# Loss functions

NOTE: The usage of cross entropy loss in PyTorch for multiclass and binary classification is the main topic of this document.

**In PyTorch, we usually pass the raw output of our network into the loss, not the output of the softmax function. This is because `nn.CrossEntropyLoss` internally computes Softmax and cross entropy loss simultaneusly.**

The raw, unnormalized output of a network is usually called the *logits* or *scores*. 

Using logits is better than probabilities (or direct outputs of a Softmax function) because probabilities are often very close to zero or one, and  floating-point numbers can't accurately represent values near zero or one ([read more here](https://docs.python.org/3/tutorial/floatingpoint.html)). Therefore, it is better to avoid doing calculations with probabilities. One approach is to use **log-probabilities**. In PyTorch, `nn.CrossEntropyLoss` expects logits. **It internally computes log probabilities (or the logarithm of Softmax's outputs using `nn.LogSoftmax`), and use those values for computing the loss function (using `nn.NLLLoss()`)**.

**Note:** In Tensorflow/Keras, we have `tf.keras.losses.CategoricalCrossentropy(from_logits=False)`. 
- When softmax is used in your model, use `from_logits=False`
- When softmax is not applied in your model (i.e., your model outputs logits), use `from_logits=True`.

The second option (`from_logits=True`), which combines the computation of softmax and loss, is more effective in terms of numerical stability. 

## `nn.CrossEntropyLoss`

This function expects two inputs: 1. logits (Nxd), and 2. targets (N)

In [1]:
import torch
from torch import nn

# Assume that we have 3 examples. 
# And, our network outputs 5 numbers (logits) for each example.
output = torch.randn(3, 5, requires_grad=True)
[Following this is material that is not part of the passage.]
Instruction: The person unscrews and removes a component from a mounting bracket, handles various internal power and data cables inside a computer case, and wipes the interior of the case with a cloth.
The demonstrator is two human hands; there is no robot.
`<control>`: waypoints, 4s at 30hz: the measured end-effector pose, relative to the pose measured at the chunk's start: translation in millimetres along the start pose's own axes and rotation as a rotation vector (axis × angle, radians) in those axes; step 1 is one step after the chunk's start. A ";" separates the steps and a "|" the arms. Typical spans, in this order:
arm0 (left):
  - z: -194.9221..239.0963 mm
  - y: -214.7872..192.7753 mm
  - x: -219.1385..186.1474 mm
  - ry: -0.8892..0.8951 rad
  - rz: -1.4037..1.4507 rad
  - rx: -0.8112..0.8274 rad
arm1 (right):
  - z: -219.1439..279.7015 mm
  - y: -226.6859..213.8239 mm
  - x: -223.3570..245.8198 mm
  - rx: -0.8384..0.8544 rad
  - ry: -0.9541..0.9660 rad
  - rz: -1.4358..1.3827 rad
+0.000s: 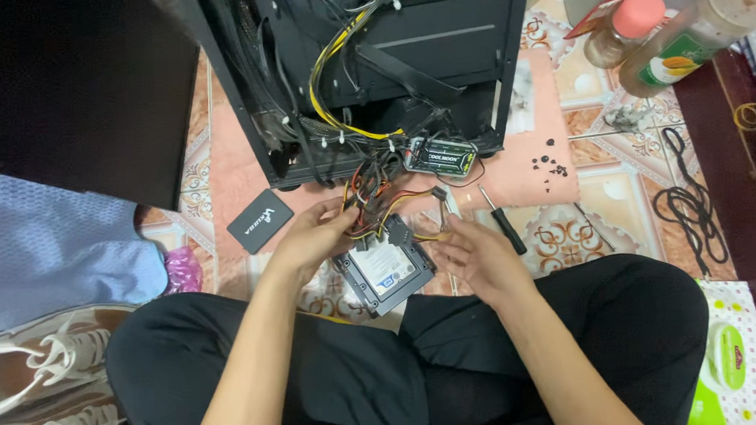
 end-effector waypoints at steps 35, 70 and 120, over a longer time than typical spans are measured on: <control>18.0 0.0 -12.7 -0.027 0.014 0.014 | 3.6 30.4 34.2 0.091 -0.460 0.468; 39.5 38.5 -8.4 -0.117 0.240 0.297 | 44.8 31.9 28.3 0.582 -0.394 0.437; 71.3 35.1 -41.6 -0.014 0.398 0.646 | 73.2 91.9 24.6 0.616 -0.421 0.119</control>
Point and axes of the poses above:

# Targets or labels are expected to be numeric
# Each target value must be in {0, 1, 2, 3, 4} because the network outputs 5 logits.
target = torch.tensor([1, 0, 4])

print(nn.CrossEntropyLoss()(output, target)) # logits and labels

tensor(1.7920, grad_fn=<NllLossBackward0>)


Note that `grad_fn` is set to `<NllLossBackward0>`, meaning that `nn.NLLLoss()` was internally used for loss computation.

In [2]:
print(output.dtype)
print(target.dtype)

print(output.shape)
print(target.shape)

torch.float32
torch.int64
torch.Size([3, 5])
torch.Size([3])


## `nn.CrossEntropyLoss` Usage Example

In [3]:
import torch
from torch import nn
from torch import optim

import torch.nn.functional as F
from torchvision import datasets, transforms

# Define a transform to normalize the data
transform = transforms.Compose([transforms.ToTensor(),
                                transforms.Normalize((0.5,), (0.5,)),
                              ])
# Download and load the training data
trainset = datasets.MNIST('~/.pytorch/MNIST_data/', download=True, train=True, transform=transform)
trainloader = torch.utils.data.DataLoader(trainset, batch_size=64, shuffle=True)

In [4]:
print(len(trainloader))
print(len(trainloader.dataset))

938
60000


### Define the model

In [5]:
model = nn.Sequential(nn.Linear(784, 128),
                      nn.ReLU(),
                      nn.Linear(128, 64),
                      nn.ReLU(),
                      nn.Linear(64, 10)) # No need to apply Softmax

criterion = nn.CrossEntropyLoss() # By default, reduction = 'mean'. 
# Hence, loss.item() contains the loss of entire mini-batch, but divided by the batch size.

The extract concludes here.